Suddenly, it comes to light that an East German or a Hungarian revolutionary leader was provided with money by a despised dictator in Africa to smoothly conduct revolutionary election in the polit bureau or in the Supreme Soviet, the highest legislative body. Suddenly, it comes to light that another revolutionary leader from another revolutionary land was provided with money by an old lady equipped with revolutionary ideology. Suddenly, it comes to light that a section of members of the Supreme Soviet were tricking with bills they submitted with the authority. Suddenly, it comes to light that number of scandals with Supreme Soviet members is not a few.
Wise is the Supreme Soviet Court, the imagined highest revolutionary legal office that delivers justice! The court finds: Collective farms or state-run super-industries are person; so these are entitled rights of persons. As these turn persons, these production or business bodies contribute money, huge in amount, to elections so that their candidate of choice gets elected so that they can repay by formulating laws favorable to the collectivehood or industryhood.
The year 1984 was near to nose of citizens. Pravda, Izvestia, the main section of the press in the Soviet land, Tass, the main news agency of the country, Radio Berlin or Budapest TV, the main broadcaster or telecaster of the land started discussing the touted Orwell-novel Nineteen Eighty-Four. They were also discussing Animal Farm. Their media-comrades in other lands joined them and an inter-continental orchestra, at least 12-month long, was organized. The purpose was to make the world alert of big brother in a tyrannized land, who was always keeping eyes on its subjects, controlling and manipulating brains of citizens. It was a noble mission to alert ordinary citizens about dictatorial rule. But suddenly it came out that the imagined land of freedom was having a bigger eye, stronger manipulation, and an all encompassing ideology – greed and accumulate.

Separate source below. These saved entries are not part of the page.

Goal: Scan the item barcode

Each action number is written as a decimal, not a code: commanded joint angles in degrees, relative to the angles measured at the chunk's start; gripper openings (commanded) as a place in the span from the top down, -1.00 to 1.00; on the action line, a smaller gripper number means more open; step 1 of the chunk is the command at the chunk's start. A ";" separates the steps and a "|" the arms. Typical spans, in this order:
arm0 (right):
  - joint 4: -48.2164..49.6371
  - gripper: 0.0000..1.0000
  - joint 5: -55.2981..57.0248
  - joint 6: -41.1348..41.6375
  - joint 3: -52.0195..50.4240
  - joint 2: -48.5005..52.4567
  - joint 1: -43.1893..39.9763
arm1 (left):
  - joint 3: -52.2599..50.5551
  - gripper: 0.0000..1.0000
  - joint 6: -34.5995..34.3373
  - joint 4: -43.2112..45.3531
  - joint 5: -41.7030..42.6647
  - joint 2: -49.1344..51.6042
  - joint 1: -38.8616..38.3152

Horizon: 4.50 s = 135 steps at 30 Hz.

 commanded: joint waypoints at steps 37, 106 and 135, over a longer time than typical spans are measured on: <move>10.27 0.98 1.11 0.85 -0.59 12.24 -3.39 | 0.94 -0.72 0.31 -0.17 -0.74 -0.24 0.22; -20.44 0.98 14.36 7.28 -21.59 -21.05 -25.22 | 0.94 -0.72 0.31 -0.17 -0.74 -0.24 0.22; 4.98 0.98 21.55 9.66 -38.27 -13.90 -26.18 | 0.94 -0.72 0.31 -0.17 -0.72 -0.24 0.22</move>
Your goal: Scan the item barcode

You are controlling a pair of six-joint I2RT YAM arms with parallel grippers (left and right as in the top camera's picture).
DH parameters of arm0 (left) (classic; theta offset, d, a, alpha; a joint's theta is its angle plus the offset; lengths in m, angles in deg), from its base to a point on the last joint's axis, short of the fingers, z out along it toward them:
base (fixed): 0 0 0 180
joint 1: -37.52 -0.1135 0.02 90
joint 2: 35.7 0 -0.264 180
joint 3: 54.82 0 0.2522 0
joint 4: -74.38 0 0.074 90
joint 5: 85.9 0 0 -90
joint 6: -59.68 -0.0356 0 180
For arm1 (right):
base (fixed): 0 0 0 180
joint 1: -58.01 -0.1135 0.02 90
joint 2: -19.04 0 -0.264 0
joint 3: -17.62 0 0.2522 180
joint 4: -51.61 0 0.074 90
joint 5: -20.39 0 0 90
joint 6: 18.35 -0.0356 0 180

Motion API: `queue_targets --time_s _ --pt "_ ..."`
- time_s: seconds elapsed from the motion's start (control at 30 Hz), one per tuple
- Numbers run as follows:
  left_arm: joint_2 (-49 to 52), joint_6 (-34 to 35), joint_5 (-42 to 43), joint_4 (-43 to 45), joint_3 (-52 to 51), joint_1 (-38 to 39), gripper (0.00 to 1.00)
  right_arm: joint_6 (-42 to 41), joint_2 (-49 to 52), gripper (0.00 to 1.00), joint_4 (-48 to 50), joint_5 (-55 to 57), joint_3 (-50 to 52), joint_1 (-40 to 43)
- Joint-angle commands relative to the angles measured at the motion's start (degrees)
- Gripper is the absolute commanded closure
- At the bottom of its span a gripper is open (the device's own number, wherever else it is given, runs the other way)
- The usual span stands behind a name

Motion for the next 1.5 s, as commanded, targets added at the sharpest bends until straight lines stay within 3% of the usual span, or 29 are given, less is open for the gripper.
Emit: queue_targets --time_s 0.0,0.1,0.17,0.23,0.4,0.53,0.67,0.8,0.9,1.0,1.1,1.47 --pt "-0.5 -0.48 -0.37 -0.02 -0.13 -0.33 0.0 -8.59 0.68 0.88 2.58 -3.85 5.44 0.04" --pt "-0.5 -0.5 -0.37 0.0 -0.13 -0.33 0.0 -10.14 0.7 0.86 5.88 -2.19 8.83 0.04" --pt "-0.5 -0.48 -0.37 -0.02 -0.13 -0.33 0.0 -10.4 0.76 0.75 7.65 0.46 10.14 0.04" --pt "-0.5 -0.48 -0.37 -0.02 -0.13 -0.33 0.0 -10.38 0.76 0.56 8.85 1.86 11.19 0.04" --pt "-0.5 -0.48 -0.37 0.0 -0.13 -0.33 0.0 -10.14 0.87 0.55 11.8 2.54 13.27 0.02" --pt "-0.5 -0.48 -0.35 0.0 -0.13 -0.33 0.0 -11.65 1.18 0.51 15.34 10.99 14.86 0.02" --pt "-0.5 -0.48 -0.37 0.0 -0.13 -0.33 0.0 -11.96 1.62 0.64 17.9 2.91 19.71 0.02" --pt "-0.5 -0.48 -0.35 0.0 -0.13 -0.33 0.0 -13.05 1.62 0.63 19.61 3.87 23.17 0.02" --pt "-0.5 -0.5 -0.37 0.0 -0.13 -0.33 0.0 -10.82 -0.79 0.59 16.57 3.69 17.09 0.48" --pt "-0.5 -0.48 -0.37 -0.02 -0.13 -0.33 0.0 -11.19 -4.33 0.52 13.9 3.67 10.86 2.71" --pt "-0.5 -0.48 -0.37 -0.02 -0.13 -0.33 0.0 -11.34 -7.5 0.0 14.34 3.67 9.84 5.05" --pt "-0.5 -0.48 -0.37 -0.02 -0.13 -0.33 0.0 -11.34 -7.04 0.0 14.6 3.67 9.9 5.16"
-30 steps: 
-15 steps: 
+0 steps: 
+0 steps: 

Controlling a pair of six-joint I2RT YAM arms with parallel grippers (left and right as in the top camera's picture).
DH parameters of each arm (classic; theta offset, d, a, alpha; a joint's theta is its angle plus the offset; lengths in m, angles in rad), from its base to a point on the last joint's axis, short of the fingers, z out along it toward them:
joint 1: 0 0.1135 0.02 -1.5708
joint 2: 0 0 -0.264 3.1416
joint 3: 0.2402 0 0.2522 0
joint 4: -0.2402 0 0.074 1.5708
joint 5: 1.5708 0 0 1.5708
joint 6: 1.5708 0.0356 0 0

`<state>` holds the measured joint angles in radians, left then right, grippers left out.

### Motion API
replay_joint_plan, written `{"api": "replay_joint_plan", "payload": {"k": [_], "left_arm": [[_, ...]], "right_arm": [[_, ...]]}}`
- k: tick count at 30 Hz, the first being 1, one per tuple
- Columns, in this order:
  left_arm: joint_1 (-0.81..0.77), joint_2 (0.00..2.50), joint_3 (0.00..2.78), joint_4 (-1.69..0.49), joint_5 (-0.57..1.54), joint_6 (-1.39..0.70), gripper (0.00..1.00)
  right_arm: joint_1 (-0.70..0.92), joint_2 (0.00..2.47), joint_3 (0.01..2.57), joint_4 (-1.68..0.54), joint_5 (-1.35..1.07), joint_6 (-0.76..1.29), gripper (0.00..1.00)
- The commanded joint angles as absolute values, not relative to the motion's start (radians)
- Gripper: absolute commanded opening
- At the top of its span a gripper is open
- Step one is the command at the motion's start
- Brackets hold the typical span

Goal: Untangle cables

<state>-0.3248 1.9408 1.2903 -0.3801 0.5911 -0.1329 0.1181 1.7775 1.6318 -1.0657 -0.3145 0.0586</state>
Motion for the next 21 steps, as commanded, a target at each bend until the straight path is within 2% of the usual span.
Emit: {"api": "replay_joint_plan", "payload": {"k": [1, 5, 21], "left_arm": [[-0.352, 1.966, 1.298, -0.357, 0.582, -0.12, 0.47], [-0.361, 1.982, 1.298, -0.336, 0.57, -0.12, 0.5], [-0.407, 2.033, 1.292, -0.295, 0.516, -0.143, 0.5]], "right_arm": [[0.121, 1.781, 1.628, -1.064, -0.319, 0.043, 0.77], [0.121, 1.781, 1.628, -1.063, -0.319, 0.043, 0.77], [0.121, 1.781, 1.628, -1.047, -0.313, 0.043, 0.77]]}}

Anyhow, the revolutionary leadership organized an international sport event. To ensure safety of the event, the revolutionary leadership decided to mobilize missiles, but not the ICBMs, on rooftops of civilian citizens in Moscow or Warsaw.
Anyway, the Soviet polit bureau failed to forget the Roman rulers’ tact: Invade a country or wage a war anywhere whenever there is possibility of a rebellion in home. They were faithful to the Roman ruling tact.
Whatsoever, the economy in the imagined Soviet land required the wars. Those were not only for distracting and demobilizing the citizens. Wars were like life lines to the revolutionary economy claiming to be the best.
Whatever goes in the economy, there was revolutionary politics, and the politics inspired the Soviet Blackmail & Hacking magazine editor to press the chief of the imagined state to hasten the decision to invade a country.
The economy, wisest and most efficient in the world, was successfully keeping in abeyance contradictions with the society. That was the revolutionary efficiency. And, it was happy with its efficiency of keeping contradictions unresolved. It was more than confident that contradictions within can be kept unresolved for indefinite period. It was a hope-infinite.
This story can move on and on as it was a story of a system destined to bring peace, prosperity and happiness to the world humanity, as it was a society Conceived in Liberty. It will be an affront to the society and its leadership to compose short stories on the system. It requires epics. It’s a justified expectation.
Should not humanity prefer this society? If the imaginary exercise nose dives and finds the ground reality? And, if the ground reality shows that the society is capitalist society hundreds of years old? Should humanity prefer it?